Café : les droits du consommateur

Décembre 2016

Prix, annulation de commande, accès aux toilettes... Les droits du consommateur dans les cafés, bars et bistrots.


Publicité des prix

Les règles générales du code de la consommation s'appliquant aux cafetiers et débitants de boissons, ceux-ci ont l'obligation d'afficher leurs prix aussi bien à l'extérieur qu'à l'intérieur de leurs établissements. On observera au passage que ces prix sont libres et que chaque commerçant les fixe comme il l'entend.

À l'extérieur, un document doit impérativement mentionner la liste des boissons et denrées les plus courantes (café noir, "demi pression", bière en bouteilles, jus de fruit, soda, eau minérale, apéritif anisé, plat du jour, sandwich) en précisant leur contenance et leur prix respectifs selon qu'elles sont servies en salle ou au comptoir. Ces prix doivent toujours être exprimés toutes taxes et service compris.

À l'intérieur, le document doit être exposé à la vue de la clientèle et récapituler de manière lisible la liste complète de l'ensemble des consommations proposées en indiquant la contenance de chacune et les prix pratiqués, taxes et service compris, que ce soit au comptoir ou en salle.

Les prix affichés intérieurement et extérieurement doivent naturellement être identiques.

La note

Les cafetiers sont dans l'obligation de vous remettre une note dès lors que le montant de votre commande est supérieur à 25 euros.

Pour tout montant inférieur, la remise d'une note n'est exigible que si vous en faîtes expressément la demande.

Droits et obligations du professionnel

Les cafetiers n'ont pas le droit :

  • de refuser de vous servir un simple café en terrasse ;
  • de vous apporter un demi-litre de bière si vous avez commandé un "demi", car le "demi" français correspond à 25 cl (cette mesure est en fait le demi-setier parisien) ;
  • de refuser de changer votre consommation si celle proposée n'est pas suffisamment fraîche ou chaude ;
  • de refuser de rembourser vos frais de teinturerie si vous avez été taché à cause du service ;
  • de refuser de vous dédommager si vous avez été victime d'une intoxication, d'une blessure, ou de tout autre dommage par suite d'une négligence à l'occasion du service.

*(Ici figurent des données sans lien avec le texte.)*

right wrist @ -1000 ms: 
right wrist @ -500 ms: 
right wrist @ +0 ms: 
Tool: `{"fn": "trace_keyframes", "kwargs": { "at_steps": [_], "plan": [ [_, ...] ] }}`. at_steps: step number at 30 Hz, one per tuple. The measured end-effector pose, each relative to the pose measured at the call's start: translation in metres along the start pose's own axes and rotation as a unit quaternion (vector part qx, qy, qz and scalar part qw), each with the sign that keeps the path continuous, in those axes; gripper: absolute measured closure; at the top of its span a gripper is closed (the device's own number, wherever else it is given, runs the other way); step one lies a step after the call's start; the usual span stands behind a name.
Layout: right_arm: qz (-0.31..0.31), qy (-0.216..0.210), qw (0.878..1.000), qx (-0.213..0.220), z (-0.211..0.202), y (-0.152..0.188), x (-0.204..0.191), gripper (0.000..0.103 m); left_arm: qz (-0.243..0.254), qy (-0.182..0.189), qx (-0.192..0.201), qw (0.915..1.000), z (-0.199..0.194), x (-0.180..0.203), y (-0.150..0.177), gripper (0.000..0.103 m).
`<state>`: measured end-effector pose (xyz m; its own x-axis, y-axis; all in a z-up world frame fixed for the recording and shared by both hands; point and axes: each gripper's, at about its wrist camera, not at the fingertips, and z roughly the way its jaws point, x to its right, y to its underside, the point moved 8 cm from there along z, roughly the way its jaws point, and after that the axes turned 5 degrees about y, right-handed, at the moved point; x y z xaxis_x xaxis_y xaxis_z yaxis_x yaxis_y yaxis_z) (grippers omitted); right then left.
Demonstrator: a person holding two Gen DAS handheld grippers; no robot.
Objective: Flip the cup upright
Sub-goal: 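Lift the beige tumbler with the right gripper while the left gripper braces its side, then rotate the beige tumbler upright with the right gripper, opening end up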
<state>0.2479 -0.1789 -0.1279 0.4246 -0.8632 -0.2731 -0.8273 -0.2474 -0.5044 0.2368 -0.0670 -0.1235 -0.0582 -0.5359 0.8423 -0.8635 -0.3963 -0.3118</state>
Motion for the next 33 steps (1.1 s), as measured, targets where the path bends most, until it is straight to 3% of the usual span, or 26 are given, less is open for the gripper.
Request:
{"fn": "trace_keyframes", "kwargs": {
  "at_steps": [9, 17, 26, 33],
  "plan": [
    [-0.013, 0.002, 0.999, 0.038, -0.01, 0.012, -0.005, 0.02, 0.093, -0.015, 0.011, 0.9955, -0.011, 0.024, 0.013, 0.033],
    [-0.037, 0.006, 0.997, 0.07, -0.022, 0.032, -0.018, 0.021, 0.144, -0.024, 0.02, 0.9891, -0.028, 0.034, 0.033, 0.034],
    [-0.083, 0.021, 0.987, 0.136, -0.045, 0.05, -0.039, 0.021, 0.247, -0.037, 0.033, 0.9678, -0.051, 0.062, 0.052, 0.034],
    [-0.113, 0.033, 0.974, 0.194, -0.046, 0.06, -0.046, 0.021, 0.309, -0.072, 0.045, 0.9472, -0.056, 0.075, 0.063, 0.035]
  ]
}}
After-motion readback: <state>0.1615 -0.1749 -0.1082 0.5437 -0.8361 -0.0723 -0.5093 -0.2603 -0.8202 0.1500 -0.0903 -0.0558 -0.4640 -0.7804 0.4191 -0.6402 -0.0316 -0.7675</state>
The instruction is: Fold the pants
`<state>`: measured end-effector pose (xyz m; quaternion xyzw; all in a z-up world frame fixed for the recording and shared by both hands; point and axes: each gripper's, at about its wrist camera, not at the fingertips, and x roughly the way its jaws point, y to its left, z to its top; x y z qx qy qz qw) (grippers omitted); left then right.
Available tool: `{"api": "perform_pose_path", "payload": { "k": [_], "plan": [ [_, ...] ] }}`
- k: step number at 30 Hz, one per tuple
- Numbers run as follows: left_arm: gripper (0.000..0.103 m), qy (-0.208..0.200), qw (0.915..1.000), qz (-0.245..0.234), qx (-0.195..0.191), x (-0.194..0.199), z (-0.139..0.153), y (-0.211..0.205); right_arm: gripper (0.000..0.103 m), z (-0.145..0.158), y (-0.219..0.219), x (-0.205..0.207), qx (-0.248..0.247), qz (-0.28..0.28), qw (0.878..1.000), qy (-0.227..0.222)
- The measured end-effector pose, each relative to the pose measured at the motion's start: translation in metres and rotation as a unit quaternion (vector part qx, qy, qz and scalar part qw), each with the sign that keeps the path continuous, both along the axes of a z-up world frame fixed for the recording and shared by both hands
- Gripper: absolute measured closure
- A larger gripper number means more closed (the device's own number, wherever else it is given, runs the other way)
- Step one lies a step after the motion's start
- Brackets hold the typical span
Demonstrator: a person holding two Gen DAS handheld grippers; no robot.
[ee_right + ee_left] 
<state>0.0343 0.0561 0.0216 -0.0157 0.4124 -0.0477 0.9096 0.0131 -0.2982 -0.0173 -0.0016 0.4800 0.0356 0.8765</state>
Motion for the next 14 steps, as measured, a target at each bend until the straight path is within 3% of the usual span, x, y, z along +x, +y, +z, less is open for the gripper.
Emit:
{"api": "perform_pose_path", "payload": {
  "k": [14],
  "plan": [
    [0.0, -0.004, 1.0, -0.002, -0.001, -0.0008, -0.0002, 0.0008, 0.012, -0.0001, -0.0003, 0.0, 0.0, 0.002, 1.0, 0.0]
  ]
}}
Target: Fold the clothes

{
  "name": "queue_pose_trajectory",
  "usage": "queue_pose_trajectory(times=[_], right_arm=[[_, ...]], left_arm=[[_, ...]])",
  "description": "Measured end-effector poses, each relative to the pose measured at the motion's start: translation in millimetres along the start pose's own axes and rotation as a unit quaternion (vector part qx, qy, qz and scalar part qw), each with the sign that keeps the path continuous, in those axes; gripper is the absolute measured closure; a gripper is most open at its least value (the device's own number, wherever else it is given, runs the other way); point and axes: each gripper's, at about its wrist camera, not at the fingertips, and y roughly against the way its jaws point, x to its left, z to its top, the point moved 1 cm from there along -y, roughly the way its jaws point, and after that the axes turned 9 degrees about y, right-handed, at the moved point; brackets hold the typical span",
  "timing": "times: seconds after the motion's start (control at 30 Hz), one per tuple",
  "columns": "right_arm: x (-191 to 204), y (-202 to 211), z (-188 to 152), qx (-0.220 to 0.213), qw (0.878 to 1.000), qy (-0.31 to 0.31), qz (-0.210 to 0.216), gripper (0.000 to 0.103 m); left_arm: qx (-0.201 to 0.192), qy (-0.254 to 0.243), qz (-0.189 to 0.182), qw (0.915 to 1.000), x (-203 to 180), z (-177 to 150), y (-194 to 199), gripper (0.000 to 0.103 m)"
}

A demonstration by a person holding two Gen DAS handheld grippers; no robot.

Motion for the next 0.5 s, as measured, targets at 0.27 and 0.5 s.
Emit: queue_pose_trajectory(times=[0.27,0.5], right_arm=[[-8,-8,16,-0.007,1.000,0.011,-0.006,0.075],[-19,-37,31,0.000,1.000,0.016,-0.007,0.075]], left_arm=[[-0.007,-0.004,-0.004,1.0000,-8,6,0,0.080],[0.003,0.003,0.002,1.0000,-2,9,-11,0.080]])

Les cafetiers peuvent en revanche vous refuser :

  • de vous vendre des cigarettes (sauf, bien sûr, s'il s'agit d'un débit de tabac). S'ils vous en vendent, ils sont libres d'en augmenter le prix réglementé ;
  • de téléphoner sur leur téléphone privé ou professionnel car ils n'en ont pas l'obligation. En cas d'autorisation, le prix des communications téléphoniques est fixé librement par le cafetier, mais il doit en afficher le montant;
  • d'accéder au téléphone et aux toilettes si vous ne consommez pas dans l'établissement ;
  • le verre (ou la carafe) d'eau "gratuit".

Où s'adresser en cas de litige

En cas de litige, vous pouvez vous adresser :
  • à la Direction Départementale de la Concurrence, de la Consommation et de la Répression des Fraudes (DDCCR) qui a en charge de vérifier le respect des réglementations par les propriétaires ou gérants de débit de boissons ;
  • au tribunal d'Instance ou de Grande Instance selon que le préjudice que vous avez subi est inférieur ou supérieur à 7600 €.

Dans le cas où vous êtes victime d'une infraction pénale, déposez aussitôt plainte auprès du commissariat de police, puis adressez un courrier au procureur de la République du tribunal de Grande Instance.

Si le ministère public engage des poursuites contre le cafetier concerné, l'infraction devient un délit. Vous pouvez alors vous constituer partie civile en vue d'obtenir des dommages et intérêts.